The goal of treatment is to maximize functioning and independence. Most dwarfism treatments don't increase stature but may correct or relieve problems caused by complications.
Surgical treatments
Surgical procedures that may correct problems in people with disproportionate dwarfism include:
Correcting the direction in which bones are growing
Stabilizing and correcting the shape of the spine
Increasing the size of the opening in bones of the spine (vertebrae) to alleviate pressure on the spinal cord
Placing a shunt to remove excess fluid around the brain (hydrocephalus), if it occurs
Hormone therapy
For individuals with dwarfism due to growth hormone deficiency, treatment with injections of a synthetic version of the hormone may increase final height. In most cases, children receive daily injections for several years until they reach a maximum adult height — often within the average adult range for their family.

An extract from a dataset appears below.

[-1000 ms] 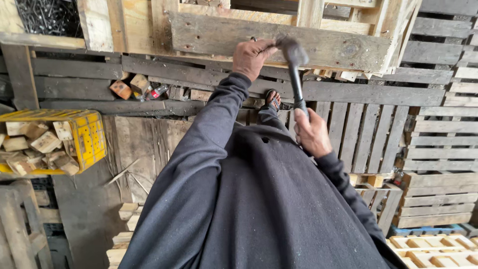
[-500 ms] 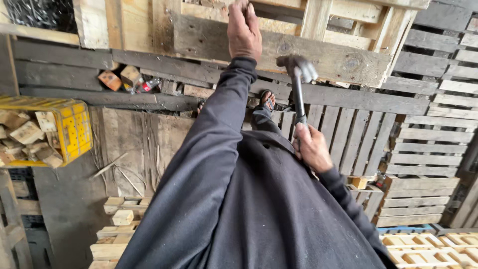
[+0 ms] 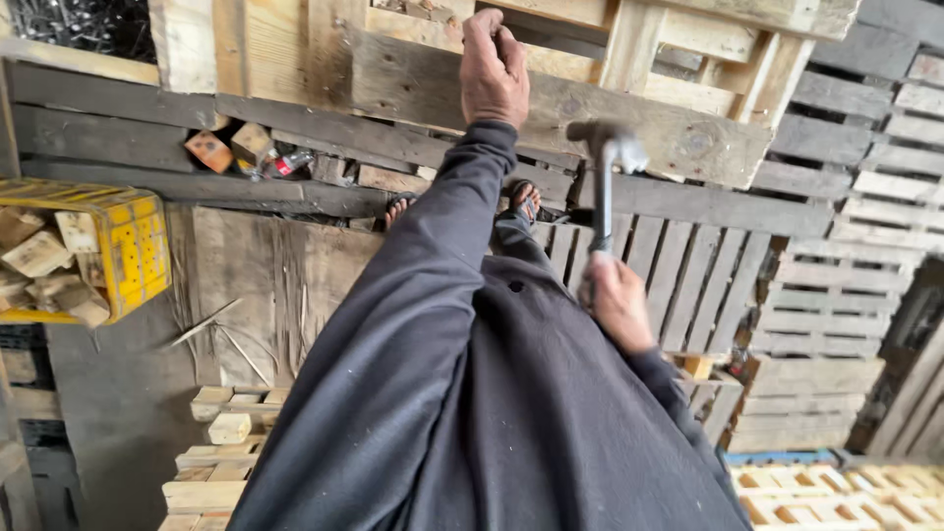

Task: The person uses a hammer to drive nails into small wooden blocks and attaches them to a wooden pallet. They repeatedly position blocks, align them, and hammer nails to secure the pieces together.

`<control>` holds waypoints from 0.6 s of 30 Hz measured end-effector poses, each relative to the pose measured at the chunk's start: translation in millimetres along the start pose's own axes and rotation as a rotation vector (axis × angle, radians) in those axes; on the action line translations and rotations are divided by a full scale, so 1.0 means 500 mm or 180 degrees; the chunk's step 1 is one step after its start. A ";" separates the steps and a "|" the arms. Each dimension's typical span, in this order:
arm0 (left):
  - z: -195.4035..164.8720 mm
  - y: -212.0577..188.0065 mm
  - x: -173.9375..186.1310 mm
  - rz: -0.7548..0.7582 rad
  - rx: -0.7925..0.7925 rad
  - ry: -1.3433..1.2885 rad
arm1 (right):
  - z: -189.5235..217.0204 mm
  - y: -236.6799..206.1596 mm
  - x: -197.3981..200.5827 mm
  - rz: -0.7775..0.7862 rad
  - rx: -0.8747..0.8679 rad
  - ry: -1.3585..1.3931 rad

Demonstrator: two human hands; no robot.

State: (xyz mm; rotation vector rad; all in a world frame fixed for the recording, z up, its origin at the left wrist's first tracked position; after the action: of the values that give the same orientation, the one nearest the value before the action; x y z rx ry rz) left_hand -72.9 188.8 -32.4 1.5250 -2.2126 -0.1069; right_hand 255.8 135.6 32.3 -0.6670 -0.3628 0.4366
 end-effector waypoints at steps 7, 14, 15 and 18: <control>0.019 -0.004 -0.010 -0.0104 0.0135 -0.0349 | 0.375 -0.216 0.203 0.0176 0.4216 0.0955; 0.014 -0.002 -0.013 -0.0169 0.0094 -0.0217 | 0.004 0.012 -0.033 0.0201 -0.0095 -0.0429; 0.003 0.003 -0.003 -0.0269 -0.0102 -0.0170 | -0.012 0.013 -0.011 0.0093 -0.0046 -0.0258; 0.016 0.009 -0.007 0.0077 0.0192 -0.0053 | 0.048 -0.023 0.076 -0.0163 0.0733 -0.0055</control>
State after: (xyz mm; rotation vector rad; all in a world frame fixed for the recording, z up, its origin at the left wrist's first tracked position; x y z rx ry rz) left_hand -78.9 192.2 -39.2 1.5338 -2.2657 -0.0459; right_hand 280.5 158.7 64.1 -0.4293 -0.3393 0.4279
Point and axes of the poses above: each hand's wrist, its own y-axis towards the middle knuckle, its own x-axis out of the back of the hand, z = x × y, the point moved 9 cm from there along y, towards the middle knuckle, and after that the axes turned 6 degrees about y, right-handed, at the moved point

Treatment may continue throughout the teen years and early adulthood to ensure adult maturation, such as appropriate gain in muscle or fat. Some individuals may need lifelong therapy. The treatment may be supplemented with other related hormones if they are also deficient.
Treatment for girls with Turner syndrome also requires estrogen and related hormone therapy in order for them to begin puberty and achieve adult sexual development. Estrogen replacement therapy usually continues throughout life until women with Turner syndrome reach the average age of menopause.
Growth hormone supplementation for children with achondroplasia does not increase final adult height.